§ REQUIREMENT
Transcribe only part of the material below: the lines from the one containing "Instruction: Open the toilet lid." through the one containing "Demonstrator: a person", inclusive, exactly as written.

§ RECORDS FOR PROCESSING
########

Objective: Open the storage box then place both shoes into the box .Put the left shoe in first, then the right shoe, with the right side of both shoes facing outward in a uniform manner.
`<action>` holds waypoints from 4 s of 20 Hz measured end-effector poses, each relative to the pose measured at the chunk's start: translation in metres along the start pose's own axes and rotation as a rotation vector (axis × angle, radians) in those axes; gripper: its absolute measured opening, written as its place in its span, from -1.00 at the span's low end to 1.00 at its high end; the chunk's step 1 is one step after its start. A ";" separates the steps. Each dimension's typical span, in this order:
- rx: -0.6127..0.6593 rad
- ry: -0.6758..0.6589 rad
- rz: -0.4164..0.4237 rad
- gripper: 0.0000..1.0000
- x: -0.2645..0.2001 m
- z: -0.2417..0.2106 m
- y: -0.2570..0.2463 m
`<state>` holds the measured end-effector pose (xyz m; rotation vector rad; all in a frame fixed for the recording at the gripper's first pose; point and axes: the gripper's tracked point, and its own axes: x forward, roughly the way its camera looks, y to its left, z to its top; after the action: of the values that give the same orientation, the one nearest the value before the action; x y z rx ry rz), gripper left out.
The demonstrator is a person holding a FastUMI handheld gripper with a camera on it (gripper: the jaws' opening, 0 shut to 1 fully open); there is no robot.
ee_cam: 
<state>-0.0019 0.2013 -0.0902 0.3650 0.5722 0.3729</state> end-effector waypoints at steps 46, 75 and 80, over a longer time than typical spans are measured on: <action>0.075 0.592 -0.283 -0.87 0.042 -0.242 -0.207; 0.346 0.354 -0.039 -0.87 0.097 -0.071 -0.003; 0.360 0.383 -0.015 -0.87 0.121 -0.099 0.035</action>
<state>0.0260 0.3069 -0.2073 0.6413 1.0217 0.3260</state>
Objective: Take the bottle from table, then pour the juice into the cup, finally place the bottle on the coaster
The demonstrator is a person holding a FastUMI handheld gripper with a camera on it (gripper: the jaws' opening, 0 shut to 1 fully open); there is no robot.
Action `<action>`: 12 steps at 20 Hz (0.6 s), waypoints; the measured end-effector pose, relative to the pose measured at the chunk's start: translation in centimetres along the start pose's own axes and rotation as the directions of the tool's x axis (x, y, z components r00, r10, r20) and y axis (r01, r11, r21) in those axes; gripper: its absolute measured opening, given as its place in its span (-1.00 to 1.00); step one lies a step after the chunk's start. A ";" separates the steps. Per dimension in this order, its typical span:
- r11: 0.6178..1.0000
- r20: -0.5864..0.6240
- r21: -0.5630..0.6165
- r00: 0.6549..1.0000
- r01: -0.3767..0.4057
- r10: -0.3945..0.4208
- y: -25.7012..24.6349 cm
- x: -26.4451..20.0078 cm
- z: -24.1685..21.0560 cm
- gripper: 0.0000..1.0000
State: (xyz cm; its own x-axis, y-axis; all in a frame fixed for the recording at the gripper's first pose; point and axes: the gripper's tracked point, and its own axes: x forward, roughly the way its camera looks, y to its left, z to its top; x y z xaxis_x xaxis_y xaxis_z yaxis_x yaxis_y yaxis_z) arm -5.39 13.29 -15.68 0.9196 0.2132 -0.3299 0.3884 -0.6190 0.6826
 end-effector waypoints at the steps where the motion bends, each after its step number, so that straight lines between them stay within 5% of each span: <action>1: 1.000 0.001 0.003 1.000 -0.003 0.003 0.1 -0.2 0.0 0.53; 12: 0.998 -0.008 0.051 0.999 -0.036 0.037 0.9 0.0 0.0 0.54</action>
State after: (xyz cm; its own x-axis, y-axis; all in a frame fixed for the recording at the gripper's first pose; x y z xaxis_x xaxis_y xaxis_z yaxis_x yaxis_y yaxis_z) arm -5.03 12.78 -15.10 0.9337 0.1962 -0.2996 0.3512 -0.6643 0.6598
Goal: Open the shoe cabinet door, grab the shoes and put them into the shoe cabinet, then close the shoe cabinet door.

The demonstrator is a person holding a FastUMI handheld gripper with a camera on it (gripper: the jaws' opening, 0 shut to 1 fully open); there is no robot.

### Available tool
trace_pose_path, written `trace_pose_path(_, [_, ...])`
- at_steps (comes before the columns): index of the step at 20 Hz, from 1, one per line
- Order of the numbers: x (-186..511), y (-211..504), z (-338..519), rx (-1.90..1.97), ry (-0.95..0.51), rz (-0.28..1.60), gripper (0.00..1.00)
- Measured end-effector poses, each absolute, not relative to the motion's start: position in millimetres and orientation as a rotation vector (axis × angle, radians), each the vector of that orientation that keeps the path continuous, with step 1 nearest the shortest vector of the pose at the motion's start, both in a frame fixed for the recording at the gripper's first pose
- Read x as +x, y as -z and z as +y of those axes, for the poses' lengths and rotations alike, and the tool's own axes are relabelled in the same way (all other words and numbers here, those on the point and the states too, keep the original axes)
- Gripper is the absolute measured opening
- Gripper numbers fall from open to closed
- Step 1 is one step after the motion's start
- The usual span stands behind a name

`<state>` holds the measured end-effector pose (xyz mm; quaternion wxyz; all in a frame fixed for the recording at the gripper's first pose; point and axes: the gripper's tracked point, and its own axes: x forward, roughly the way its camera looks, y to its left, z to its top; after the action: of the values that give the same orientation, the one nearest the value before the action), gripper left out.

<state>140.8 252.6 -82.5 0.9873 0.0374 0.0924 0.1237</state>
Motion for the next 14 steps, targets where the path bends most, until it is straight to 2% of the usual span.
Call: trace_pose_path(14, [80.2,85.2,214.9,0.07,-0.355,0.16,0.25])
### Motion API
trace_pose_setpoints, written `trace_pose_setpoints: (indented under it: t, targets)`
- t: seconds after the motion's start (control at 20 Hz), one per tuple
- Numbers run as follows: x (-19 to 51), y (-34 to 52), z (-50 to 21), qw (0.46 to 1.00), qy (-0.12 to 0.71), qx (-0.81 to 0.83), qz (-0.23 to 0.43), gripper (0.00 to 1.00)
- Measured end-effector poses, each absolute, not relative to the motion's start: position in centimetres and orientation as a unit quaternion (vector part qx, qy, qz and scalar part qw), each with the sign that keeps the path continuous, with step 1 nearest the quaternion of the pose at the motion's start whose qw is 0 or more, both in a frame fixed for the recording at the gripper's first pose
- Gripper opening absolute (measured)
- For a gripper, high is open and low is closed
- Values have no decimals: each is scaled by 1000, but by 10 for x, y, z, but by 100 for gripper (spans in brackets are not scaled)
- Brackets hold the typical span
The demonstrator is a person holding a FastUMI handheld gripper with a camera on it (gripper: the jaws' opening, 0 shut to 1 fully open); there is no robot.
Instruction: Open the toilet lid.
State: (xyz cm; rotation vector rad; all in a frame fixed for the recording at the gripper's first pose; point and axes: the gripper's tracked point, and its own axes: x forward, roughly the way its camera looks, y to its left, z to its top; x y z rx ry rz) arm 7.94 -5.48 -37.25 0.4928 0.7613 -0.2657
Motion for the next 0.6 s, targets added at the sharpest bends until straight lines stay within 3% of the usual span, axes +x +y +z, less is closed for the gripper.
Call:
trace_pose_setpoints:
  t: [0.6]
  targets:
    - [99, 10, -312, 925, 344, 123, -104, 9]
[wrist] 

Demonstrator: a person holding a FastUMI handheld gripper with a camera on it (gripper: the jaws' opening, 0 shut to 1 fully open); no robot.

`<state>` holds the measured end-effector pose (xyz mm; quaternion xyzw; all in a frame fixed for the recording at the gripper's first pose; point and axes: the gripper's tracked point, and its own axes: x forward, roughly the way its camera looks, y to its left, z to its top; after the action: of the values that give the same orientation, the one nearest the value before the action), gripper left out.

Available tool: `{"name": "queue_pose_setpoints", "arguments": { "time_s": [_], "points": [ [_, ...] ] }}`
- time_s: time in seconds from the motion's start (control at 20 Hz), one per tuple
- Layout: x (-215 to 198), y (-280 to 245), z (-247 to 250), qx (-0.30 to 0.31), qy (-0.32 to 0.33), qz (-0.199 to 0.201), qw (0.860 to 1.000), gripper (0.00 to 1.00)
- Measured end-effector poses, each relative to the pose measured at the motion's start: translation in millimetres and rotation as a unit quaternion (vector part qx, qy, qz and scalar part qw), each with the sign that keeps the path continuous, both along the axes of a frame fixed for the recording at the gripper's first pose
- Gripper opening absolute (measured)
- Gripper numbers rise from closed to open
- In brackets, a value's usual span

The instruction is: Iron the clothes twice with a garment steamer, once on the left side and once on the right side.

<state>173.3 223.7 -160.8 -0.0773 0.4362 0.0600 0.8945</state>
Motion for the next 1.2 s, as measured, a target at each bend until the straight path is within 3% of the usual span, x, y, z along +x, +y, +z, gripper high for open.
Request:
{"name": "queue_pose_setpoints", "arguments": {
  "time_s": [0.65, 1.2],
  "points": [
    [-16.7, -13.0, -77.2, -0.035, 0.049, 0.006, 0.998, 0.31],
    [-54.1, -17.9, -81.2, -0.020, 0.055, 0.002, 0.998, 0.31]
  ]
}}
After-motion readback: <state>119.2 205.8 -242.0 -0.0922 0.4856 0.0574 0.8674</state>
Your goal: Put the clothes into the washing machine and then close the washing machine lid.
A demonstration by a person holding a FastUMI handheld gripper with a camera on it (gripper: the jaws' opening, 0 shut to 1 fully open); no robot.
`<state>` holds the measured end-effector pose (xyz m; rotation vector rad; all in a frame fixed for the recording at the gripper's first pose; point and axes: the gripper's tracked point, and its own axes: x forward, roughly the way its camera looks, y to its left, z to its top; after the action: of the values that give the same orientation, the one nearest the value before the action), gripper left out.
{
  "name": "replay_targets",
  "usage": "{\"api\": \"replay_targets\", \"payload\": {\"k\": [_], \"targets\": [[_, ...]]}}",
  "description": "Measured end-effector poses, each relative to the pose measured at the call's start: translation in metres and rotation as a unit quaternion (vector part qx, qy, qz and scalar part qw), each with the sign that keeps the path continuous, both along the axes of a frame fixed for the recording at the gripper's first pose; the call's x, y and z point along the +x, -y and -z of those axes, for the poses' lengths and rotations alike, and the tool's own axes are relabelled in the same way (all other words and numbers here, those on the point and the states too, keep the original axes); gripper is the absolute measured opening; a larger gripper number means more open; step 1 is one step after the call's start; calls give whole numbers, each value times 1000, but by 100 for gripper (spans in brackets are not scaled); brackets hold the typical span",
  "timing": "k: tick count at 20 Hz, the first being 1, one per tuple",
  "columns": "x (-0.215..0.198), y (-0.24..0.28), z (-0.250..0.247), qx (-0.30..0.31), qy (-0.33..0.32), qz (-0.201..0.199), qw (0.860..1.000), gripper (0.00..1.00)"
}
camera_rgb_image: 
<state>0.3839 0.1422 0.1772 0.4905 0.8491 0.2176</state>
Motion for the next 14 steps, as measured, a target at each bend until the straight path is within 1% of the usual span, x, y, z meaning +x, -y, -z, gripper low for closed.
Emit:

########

§ OUTPUT OF THE TASK
Instruction: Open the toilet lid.
State: (xyz cm; rotation vector rad; all in a frame fixed for the recording at the gripper's first pose; point and axes: the gripper's tracked point, and its own axes: x forward, roughly the way its camera looks, y to its left, z to its top; x y z rx ry rz) arm 7.94 -5.48 -37.25 0.4928 0.7613 -0.2657
Motion for the next 0.6 s, targets added at the sharpest bends until straight lines stay within 3% of the usual span, axes +x +y +z, less is closed for the gripper.
Call:
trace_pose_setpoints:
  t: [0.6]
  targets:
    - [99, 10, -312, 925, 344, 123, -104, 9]
[wrist] 

Demonstrator: a person holding a FastUMI handheld gripper with a camera on it (gripper: the jaws' opening, 0 shut to 1 fully open); no robot.

No more output will be added to the exercise.